Synopses & Reviews
“Black people are not dark-skinned white people,” says advertising visionary Tom Burrell. In fact, they are much more. They are survivors of the Middle Passage and centuries of humiliation and deprivation, who have excelled against the odds, constantly making a way out of “No way!” At this pivotal point in history, the idea of black inferiority should have had a “Going-Out-of-Business Sale.” After all, Barack Obama has reached America’s Promised Land.
Yet, as Brainwashed: Challenging the Myth of Black Inferiority testifies, too many in black America are still wandering in the wilderness. In this powerful examination of “the greatest propaganda campaign of all time”—the masterful marketing of black inferiority, aka the BI Complex—Burrell poses ten disturbing questions that will make black people look in the mirror and ask why, nearly 150 years after the Emancipation Proclamation, so many blacks still think and act like slaves. Burrell’s acute awareness of the power of words and images to shift, shape, and change the collective consciousness has led him to connect the contemporary and historical dots that have brought us to this crossroads.

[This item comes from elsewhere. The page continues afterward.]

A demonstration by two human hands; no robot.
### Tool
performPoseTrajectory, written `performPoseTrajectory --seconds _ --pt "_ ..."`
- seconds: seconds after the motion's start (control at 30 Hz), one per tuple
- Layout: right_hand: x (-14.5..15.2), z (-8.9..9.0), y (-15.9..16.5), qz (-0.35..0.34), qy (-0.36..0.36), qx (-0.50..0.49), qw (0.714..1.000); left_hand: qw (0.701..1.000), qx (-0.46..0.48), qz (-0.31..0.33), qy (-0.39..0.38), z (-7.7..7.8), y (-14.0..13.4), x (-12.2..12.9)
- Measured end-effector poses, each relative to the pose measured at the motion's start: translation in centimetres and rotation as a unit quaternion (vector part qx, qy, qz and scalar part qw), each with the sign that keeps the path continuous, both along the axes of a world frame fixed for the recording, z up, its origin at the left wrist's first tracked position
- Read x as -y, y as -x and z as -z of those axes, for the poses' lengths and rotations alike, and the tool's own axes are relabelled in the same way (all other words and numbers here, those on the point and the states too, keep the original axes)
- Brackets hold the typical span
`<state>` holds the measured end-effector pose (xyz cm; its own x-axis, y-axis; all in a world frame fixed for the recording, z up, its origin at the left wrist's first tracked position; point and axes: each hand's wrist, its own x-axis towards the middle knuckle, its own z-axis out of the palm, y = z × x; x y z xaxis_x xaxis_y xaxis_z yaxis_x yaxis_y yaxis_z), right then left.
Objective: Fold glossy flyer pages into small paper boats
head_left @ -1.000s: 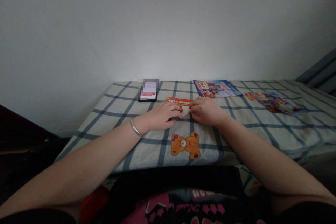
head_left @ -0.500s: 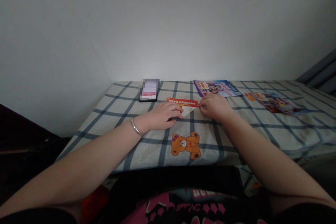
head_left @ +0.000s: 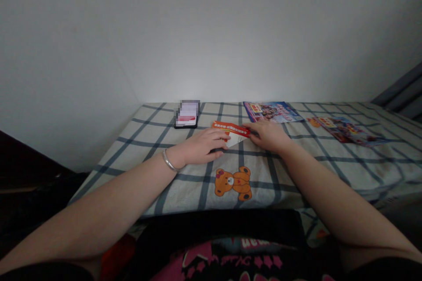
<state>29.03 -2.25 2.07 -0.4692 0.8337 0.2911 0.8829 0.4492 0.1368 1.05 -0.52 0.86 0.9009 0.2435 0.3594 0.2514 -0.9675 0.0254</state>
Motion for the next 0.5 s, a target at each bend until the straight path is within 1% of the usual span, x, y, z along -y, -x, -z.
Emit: performPoseTrajectory --seconds 0.07,0.23,0.5 --pt "-0.02 0.07 -0.01 -0.011 0.004 -0.010 1.000 1.000 0.001 -0.015 -0.012 -0.18 -0.04 0.01" --pt "0.09 0.09 0.00 -0.033 0.003 -0.052 0.998 0.996 -0.027 -0.081 -0.035 -0.53 -0.01 0.04" --pt "0.06 0.14 -0.10 -0.091 0.008 -0.106 0.990 0.985 -0.048 -0.127 -0.108 -0.39 0.01 0.30"
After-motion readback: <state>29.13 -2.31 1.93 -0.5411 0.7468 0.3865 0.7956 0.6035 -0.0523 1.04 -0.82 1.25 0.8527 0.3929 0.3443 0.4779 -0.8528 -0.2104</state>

Brainwashed is not a reprimand—it is a call to action. It demands that we question our self-defeating attitudes and behaviors. Racism is not the issue; how we respond to media distortions and programmed self-hatred is the issue. It’s time to reverse the BI campaign with a globally based initiative that harnesses the power of new media and the wisdom of intergenerational coalitions. Provocative and powerful, Brainwashed dares to expose the wounds so that we, at last, can heal.
About the Author
Marketing communications pioneer and Advertising Hall of Fame inductee Tom Burrell is credited with revolutionizing the image of African Americans in television and changing the face of American advertising. His award-winning work promoted positive and realistic images of blacks and acknowledged the purchasing power of the African American community. Burrell is the founder of The Resolution Project, a nonprofit organization that promotes intra-racial dialogue and community-based new media “stop the brainwash” campaigns. He lives in Chicago’s South Loop area.